• _ASSIGNED TASK_: A complete and exact copy of the data below is required.

• _GIVEN MATERIAL_:
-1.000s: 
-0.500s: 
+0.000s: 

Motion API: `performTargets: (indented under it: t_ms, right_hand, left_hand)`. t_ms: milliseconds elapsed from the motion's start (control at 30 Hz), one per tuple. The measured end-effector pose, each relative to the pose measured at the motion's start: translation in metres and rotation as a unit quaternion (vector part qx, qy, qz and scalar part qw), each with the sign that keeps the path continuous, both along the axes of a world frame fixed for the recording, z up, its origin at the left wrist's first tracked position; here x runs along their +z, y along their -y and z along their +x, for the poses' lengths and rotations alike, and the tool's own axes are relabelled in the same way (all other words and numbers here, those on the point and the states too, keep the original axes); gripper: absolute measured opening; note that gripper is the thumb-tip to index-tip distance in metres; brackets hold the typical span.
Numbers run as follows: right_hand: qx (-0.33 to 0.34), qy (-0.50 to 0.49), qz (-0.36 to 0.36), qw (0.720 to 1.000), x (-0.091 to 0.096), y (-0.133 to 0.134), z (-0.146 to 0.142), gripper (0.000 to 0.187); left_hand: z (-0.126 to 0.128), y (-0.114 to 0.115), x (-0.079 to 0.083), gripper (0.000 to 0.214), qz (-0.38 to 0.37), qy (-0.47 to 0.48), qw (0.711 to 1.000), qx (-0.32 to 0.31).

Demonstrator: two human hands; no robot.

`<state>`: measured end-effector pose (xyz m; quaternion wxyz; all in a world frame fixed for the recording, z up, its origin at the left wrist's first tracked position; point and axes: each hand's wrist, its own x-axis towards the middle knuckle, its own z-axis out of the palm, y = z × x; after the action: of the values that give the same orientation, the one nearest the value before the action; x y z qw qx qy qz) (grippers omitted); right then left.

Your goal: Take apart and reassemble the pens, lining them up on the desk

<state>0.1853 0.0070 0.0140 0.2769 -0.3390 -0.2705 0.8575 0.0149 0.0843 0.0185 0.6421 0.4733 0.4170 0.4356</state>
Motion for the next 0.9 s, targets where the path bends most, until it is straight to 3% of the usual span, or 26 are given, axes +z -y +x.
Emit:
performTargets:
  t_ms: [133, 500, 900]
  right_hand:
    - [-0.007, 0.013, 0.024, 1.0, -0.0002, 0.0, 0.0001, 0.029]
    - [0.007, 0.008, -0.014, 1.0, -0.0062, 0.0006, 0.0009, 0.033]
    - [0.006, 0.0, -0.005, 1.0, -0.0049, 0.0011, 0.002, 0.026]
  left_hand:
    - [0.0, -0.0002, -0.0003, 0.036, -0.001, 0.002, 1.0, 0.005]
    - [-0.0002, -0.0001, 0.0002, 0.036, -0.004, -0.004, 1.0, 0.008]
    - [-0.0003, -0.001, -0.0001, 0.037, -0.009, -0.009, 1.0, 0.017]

• _RESULT_:
-1.000s: 
-0.500s: 
+0.000s: 

Motion API: `performTargets: (indented under it: t_ms, right_hand, left_hand)`. t_ms: milliseconds elapsed from the motion's start (control at 30 Hz), one per tuple. The measured end-effector pose, each relative to the pose measured at the motion's start: translation in metres and rotation as a unit quaternion (vector part qx, qy, qz and scalar part qw), each with the sign that keeps the path continuous, both along the axes of a world frame fixed for the recording, z up, its origin at the left wrist's first tracked position; here x runs along their +z, y along their -y and z along their +x, for the poses' lengths and rotations alike, and the tool's own axes are relabelled in the same way (all other words and numbers here, those on the point and the states too, keep the original axes); gripper: absolute measured opening; note that gripper is the thumb-tip to index-tip distance in metres; brackets hold the typical span.
Numbers run as follows: right_hand: qx (-0.33 to 0.34), qy (-0.50 to 0.49), qz (-0.36 to 0.36), qw (0.720 to 1.000), x (-0.091 to 0.096), y (-0.133 to 0.134), z (-0.146 to 0.142), gripper (0.000 to 0.187); left_hand: z (-0.126 to 0.128), y (-0.114 to 0.115), x (-0.079 to 0.083), gripper (0.000 to 0.214), qz (-0.38 to 0.37), qy (-0.47 to 0.48), qw (0.711 to 1.000), qx (-0.32 to 0.31).

Demonstrator: two human hands; no robot.

`<state>`: measured end-effector pose (xyz m; quaternion wxyz; all in a world frame fixed for the recording, z up, its origin at the left wrist's first tracked position; point and axes: each hand's wrist, its own x-axis towards the middle knuckle, its own z-axis out of the palm, y = z × x; after the action: of the values that give the same orientation, the one nearest the value before the action; x y z qw qx qy qz) (grippers omitted); right then left.

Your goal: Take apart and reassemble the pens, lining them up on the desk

<state>0.1853 0.0070 0.0140 0.2769 -0.3390 -0.2705 0.8575 0.0149 0.0843 0.0185 0.6421 0.4733 0.4170 0.4356</state>
Motion for the next 0.9 s, targets where the path bends most, until it is straight to 3% of the usual span, or 26 are given, axes +z -y +x.
Emit:
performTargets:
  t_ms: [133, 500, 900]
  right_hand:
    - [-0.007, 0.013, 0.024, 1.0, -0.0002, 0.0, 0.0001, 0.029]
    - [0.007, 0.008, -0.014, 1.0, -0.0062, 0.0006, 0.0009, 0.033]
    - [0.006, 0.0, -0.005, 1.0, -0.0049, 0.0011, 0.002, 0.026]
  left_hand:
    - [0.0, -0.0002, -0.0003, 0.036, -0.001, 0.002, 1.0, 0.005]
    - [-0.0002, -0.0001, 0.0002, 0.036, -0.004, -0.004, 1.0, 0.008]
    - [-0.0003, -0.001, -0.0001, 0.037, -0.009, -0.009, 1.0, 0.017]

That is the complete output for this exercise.